The summer of launches continues with Tezos being the latest project to go live yesterday after the Tezos Foundation launched the public blockchain.
Blocks are now being found and processed (pictured above) through staking, or as they call it, bakers. There won’t be any block rewards for the first three weeks, with the Tezos Foundation being the only staker during that period.
Afterwards, there is a somewhat complex Proof of Stake system that utilizes delegation. That might bring to mind EOS, but there is no limit to delegates in Tezos.
From the alpha documentation, it appears anyone can stake if they put down the cost of a security deposit at 512 XTZ per block created and 64 XTZ per endorsement.
Their security deposit can be forfeited if two endorsements are made, with the set-up here appearing to be a somewhat simpler version of Ethereum’s casper.
Stakers in return receive 80 tez per block, with blocks found every one minute.
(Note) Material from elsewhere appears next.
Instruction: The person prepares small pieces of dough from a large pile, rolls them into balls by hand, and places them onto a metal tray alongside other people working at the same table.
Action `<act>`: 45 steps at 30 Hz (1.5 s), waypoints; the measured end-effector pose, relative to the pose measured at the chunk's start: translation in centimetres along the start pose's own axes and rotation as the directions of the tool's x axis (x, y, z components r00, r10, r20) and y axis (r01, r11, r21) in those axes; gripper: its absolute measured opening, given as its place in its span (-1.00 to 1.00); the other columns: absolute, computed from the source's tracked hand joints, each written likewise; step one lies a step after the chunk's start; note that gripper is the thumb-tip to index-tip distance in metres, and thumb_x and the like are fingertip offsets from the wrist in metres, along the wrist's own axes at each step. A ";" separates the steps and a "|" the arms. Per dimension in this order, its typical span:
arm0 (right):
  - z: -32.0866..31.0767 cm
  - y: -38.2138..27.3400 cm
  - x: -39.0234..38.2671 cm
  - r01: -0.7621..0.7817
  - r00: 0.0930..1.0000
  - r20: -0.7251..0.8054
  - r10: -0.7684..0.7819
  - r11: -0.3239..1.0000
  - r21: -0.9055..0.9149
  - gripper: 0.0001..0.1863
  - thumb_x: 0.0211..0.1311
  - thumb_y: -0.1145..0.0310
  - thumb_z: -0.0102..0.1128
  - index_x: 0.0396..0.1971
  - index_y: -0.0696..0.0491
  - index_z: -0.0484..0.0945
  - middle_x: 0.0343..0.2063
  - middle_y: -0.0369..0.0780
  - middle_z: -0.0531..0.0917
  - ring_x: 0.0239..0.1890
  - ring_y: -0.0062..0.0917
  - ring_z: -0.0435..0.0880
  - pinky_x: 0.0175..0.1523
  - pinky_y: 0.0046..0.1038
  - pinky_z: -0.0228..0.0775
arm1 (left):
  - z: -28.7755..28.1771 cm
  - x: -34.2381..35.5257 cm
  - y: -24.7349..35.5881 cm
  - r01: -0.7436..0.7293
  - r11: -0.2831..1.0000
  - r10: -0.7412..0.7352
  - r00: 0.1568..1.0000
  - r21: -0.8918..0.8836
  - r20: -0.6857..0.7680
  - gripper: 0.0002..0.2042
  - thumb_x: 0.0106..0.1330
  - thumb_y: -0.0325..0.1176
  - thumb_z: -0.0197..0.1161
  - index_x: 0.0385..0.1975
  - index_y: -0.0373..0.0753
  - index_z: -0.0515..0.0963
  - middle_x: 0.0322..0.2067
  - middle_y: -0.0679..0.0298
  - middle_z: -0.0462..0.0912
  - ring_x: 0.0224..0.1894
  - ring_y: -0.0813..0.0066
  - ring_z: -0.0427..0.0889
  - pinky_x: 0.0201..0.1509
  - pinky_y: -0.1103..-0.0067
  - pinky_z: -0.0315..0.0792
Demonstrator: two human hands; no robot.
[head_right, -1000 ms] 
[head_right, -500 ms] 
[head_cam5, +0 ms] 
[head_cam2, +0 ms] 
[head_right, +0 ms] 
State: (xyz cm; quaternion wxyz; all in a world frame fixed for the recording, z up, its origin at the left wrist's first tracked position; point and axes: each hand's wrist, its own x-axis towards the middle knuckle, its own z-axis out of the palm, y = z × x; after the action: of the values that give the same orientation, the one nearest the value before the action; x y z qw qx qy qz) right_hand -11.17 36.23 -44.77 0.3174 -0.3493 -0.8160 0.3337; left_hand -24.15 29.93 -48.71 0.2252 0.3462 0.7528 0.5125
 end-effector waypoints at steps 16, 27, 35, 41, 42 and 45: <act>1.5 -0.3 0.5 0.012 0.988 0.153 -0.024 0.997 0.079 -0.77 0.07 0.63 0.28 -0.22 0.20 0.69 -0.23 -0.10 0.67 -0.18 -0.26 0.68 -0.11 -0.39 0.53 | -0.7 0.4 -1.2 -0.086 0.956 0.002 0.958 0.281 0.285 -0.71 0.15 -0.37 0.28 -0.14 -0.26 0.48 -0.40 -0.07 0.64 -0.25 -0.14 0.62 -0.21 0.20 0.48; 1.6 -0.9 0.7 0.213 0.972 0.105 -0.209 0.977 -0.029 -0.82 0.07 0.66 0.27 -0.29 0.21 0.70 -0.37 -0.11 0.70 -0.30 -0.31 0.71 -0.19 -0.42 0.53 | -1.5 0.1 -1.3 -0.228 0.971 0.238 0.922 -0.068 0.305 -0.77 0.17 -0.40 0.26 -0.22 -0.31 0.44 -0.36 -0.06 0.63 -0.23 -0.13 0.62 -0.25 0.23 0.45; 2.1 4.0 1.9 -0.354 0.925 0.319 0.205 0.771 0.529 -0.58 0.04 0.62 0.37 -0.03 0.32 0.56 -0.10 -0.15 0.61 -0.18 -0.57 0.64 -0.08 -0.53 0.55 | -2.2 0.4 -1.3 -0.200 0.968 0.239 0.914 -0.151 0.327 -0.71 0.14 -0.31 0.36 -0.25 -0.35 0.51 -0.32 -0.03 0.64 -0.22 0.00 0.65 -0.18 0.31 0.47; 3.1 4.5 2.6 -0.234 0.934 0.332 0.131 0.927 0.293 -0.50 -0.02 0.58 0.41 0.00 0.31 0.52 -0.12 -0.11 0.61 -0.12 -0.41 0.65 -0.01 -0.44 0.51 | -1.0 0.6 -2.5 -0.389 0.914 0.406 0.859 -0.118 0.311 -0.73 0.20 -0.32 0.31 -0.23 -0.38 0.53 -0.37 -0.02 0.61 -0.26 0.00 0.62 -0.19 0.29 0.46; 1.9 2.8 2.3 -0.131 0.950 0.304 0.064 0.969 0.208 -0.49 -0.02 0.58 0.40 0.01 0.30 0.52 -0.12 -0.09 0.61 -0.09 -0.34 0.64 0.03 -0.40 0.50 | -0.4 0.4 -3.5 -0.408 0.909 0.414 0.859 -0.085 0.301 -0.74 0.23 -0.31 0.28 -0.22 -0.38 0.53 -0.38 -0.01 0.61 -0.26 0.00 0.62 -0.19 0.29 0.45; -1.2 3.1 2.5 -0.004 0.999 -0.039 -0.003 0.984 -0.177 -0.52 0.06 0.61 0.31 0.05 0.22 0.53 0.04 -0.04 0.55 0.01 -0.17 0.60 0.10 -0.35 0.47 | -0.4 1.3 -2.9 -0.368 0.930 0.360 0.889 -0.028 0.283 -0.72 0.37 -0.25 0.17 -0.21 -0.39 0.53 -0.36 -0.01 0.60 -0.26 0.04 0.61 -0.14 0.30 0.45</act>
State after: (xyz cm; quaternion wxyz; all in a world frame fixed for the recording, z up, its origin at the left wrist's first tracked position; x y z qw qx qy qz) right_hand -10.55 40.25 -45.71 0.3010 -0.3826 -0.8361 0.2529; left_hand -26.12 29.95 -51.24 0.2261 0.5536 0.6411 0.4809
More correctly, the block reward is 16, while the endorser block reward is 2, with there being 32 endorsers per block. Making it a total of 80 new tezos per block or a yearly inflation of around 5% of currently 763,306,929.69 tez.
Capacity here appears to be limited at 5MB every 10 minutes, with the protocol having smart contracts. Making it pretty similar to some other blockchains, with the unique feature being in-built governance.
We tried to reach out to understand how exactly that works, but without much success. In theory, a developer is meant to propose a code change, and then stakers decide whether to accept it or not. If an 80% threshold is passed, the code change sort of automatically merges.
We may well see that in practice soon enough. The Tezos Foundation recently announced AML/KYC requirements to the anger of many tezosians. Soon enough, therefore, one of them might try and utilize this in-built governance to perhaps remove the requirement.
Shaun Belcher from the Board of Directors at Tezos Commons Foundation, says “it is a touchy subject that upset many in our community,” before further adding:
“It is unlikely to be removed, perhaps not impossible. There is a project being built to restore a level of fungibility to Genesis token holders post-KYC that will be announced in the future.”
That is only the latest of controversies in this project which raised 65,630 bitcoins and 361,122 eth, worth at the time $230 million, in July 2017.
A dispute between the founders led to even class action lawsuit threats from investors, with Arthur Breitman, Tezos’ lead dev, eventually effectively saying either the foundation launches or he will do so himself.
That checkmate of sorts opened the way for yesterday’s launch, with just how difficult the pre-launch times were shown by a reddit moderator announcing a “general amnesty.” He says:
“Everyone unbanned on RIOT and most non-spam accounts on Reddit. Welcome home. We have had some trials and tribulations. Whatever our disagreements and suffering, let it pass and go. Let’s look to a bright future, together.”
Whether the future for Tezos will indeed be bright, time will say, but Belcher says Tim Draper, a VC who backed the project, “was always supportive of Tezos even through the difficult times.”
Zooko Wilcox-O’Hearn of Zcash was listed as an advisor during the ICO days. “Zooko is a close friend of the Breitmans so yes he has always been involved,” Belcher says.
Emin Gün Sirer, who was also listed as an advisor, told trustnodes he is still advising, so the Cornell Professor is still around the project.
Which makes this a somewhat happy ending after some very tough navigation through very difficult waters, but the project still has a long way ahead.
Wallets are only starting to come out for tezos. Exchanges will probably eventually list it, but why a dapp might want to run on tezos rather than eth is not an easy question to answer.
As a public blockchain that aims to be decentralized they of course have the same scalability limitations, with the only advantage being in extremely rare events where they might be able to better address a potential dispute between developers or developers and holders.
Something which may make the project interesting from one angle, or at least different, but it has a lot of catching up to do, and whether it can gain even a reasonable market share of smart contract development considering the far more developed ethereum ecosystem, only time can say.